Piccoli
e trasandati. Sette-otto anni. Sono due bambini, forse rom, forse fratellini,
fermi da giorni, da mane a sera, presso l’angolo tra via
Larovere e via 4 novembre (e non solo lì, non solo loro). Il bitontino passa.
Qualche spicciolo, qualche battutina al volo: “ma a scuola non ci vai?”. Poi si
corre.
Non
facciamo, qui, retorica a buon mercato: non è che detto che si corra a tutti i
costi verso l’indifferenza. Il cittadino sensibile sperimenta, in questa ed
altre situazioni, la propria drammatica insufficienza.
L’acume
umano c’è: non può non sollevarti l’anima, ridestartela, quel bimbo coetaneo della
carne nostra, così simile ai figlioli a casa.
Un’infanzia
per qualche soldo eterodiretta da chissà quale incosciente e familiare mano. I bimbi
si arrampicano quasi alle auto, non fai in tempo a salutarli che il rosso
ridiventa verde e devi partire.
I
due ragazzini restano, però, lì. E allora pensi.
Vero,
io sono insufficiente, le denunce pur esistendo, per carità.
Ma
le forze dell’ordine che da lì passano (e passano) perché non si fermano? O
forse si fermano, dubitar non osiamo.
Ma
si deve scavare, andare a fondo, assistere ai momenti topici in cui le cose
accadono. Perché qualcuno li porterà i bambini da quelle parti. Qualche mente
che agisce sulle loro vite c’è di certo.
Forse
non ci rendiamo conto che qui non si parla di culture, rispetto per
“tradizioni” e compagnia bella (a parte che una tradizione che preveda
l’accattonaggio fisso dei piccoli appare naturaliter da perseguire, non solo
perché avviene in un territorio che non la prevede).
Qui
si parla di un fenomeno, la mendicità infantile indotta, su cui consessi e nomi
più grandi dei nostri si occupano da tempo: dall’Osce ai parlamenti nazionali e
continentali.
Quanto
alle forze dell’ordine, nessuno, qui, mette in discussione il lavoro di
chicchessia. Le nostre sono semplici domande, segnalazioni. Non scopriamo
l’acqua calda, certo. Magari la situazione è già più che nota e mentre
scriviamo qualcosa si sta muovendo. Osiamo pensarlo e sperarlo.
È
un diritto anche nostro, non certo di mera ed esclusiva “sicurezza”. Il fatto
non infastidisce l’autista, il cittadino semplice.
Qui
c’è un minore sfruttato. Punto.
Ci
permettiamo, allora, solo di suggerire di far presto, dando un segnale chiaro:
Servizi sociali e Polizia municipale, su questo, possono fare molto.
“I
tuoi soldi condannano i bambini”: in Perù, ad esempio, è lotta senza quartiere
a questo fenomeno, puntando il dito “contro” la pur spontanea pietà che nasce
da una così piccola mano che chiede spiccioli.
In
materia di abbandono ed emarginazione, esistono dei doveri chiari che gli
agenti conoscono decisamente meglio di noi: tutela di minori in casi di
violenze subite, così come accorgimenti nei confronti dei senza dimora e verso
ogni situazione di degrado sociale inarrestabile.
Anche
nei confronti di un clochard, prima dell’assistenza di chi per cultura o fede è
preso dalla spinta morale di occuparsene, dovrebbe intervenire chi di dovere. È
vero, il reato di accattonaggio per sostentamento è depenalizzato da anni
(1995), ma non certo se questo coinvolge minori (art. 671 del codice penale).

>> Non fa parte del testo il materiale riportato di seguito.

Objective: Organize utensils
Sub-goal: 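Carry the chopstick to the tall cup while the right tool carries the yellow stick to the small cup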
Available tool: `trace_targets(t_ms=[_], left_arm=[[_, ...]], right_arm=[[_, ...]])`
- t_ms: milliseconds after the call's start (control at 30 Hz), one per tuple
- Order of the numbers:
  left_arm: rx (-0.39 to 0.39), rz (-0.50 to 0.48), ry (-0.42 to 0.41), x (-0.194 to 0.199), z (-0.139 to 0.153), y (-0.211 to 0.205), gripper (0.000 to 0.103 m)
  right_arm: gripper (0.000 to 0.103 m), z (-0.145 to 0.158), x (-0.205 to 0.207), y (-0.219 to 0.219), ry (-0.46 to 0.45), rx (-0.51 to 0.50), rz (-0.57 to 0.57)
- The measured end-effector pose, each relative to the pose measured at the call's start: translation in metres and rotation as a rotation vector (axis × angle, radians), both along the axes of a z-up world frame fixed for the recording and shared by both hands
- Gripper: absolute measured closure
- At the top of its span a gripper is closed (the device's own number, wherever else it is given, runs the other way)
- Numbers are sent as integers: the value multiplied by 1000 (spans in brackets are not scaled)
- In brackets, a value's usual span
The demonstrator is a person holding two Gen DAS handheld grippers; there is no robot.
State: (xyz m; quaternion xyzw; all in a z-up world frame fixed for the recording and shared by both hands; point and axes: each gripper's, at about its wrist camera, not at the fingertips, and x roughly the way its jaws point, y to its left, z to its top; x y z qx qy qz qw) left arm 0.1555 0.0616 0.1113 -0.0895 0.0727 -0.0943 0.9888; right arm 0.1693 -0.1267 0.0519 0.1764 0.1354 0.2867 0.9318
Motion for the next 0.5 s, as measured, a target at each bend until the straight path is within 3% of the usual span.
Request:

Le regole esistono. Applichiamole.
Prima
ancora di quelle del cuore. Perché fermarsi, accarezzare il bambino, fargli un
sorriso potrebbe non bastare. Non basta. C’è il verde e si riparte.
Mentre
quelle gambe, sottratte al diritto-dovere dell’istruzione e all’elementare
bisogno di calore domestico, rimangono. Non senza interpellarci comunque. Provare
dispiacere e quasi lasciarsi stringere il cuore è umanissimo.
C’è,
però, che il pietismo non ha mai salvato nessuno: è l’intervento urgente che
occorre, accanto all’aiuto sociale e ad un percorso di consapevolezza.
Sappiamo
che tanto è fatto, con carenza di mezzi. Proviamo a fare anche questo.